* About this task:
Check each line below for the word "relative" and give the number of lines that have it, nothing more.

........

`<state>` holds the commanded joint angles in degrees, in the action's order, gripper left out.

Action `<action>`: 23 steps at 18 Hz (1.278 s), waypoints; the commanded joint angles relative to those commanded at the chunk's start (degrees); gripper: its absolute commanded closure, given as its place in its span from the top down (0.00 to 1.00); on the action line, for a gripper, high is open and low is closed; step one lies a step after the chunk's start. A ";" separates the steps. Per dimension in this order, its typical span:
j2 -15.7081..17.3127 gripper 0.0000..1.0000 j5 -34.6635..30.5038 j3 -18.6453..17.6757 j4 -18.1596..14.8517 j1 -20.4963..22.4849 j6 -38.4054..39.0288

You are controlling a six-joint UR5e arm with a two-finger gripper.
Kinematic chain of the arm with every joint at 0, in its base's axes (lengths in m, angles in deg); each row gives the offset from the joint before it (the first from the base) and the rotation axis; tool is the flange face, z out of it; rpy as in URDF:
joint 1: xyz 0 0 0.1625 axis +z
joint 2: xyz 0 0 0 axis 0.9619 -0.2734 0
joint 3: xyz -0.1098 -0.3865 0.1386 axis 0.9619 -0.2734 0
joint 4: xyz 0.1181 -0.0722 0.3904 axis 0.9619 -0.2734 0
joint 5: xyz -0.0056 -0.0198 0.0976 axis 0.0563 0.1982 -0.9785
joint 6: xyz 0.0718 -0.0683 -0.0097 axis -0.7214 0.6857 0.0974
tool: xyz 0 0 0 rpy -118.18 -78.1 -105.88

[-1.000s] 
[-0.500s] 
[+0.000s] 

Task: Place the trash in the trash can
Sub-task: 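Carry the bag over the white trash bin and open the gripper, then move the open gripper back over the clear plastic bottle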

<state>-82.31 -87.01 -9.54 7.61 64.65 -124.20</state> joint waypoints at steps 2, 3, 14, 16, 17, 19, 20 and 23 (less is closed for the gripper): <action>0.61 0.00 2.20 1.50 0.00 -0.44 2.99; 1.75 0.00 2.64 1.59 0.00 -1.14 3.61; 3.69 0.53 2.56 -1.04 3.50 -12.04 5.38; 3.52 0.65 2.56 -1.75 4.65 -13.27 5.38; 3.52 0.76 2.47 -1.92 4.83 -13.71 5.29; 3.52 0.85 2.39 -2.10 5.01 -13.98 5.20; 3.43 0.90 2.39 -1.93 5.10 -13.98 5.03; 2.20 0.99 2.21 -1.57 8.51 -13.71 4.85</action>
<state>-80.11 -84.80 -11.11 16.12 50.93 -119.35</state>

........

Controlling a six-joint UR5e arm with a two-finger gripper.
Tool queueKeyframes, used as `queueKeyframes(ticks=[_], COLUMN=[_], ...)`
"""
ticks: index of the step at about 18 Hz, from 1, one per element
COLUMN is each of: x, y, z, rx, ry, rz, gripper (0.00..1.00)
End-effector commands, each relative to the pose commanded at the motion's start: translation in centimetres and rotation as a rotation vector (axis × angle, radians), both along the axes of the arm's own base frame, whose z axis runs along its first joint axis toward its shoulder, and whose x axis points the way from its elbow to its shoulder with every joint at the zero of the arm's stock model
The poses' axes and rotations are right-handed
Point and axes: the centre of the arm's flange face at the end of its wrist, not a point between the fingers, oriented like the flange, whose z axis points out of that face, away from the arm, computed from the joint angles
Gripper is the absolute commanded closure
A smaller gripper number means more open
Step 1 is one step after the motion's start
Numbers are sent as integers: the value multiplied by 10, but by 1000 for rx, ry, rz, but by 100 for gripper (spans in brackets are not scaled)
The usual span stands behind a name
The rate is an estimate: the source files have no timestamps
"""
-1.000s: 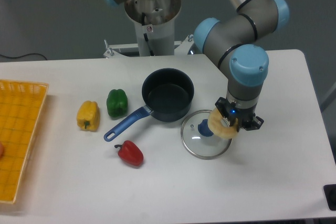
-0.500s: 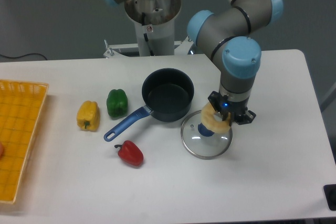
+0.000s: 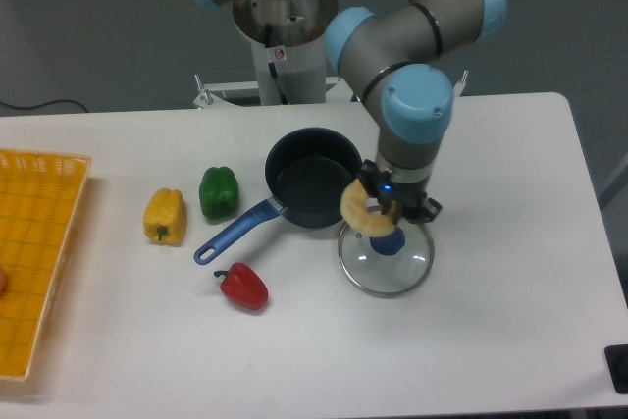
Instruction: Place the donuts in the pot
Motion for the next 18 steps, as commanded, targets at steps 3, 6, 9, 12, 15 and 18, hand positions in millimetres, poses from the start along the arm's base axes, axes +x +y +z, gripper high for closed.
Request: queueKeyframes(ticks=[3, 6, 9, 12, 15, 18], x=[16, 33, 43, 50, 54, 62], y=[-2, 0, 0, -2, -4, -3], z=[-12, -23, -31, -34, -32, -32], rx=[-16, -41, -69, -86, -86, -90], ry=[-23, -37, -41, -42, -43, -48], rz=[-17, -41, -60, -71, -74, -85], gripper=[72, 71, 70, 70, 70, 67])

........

* Written response:
2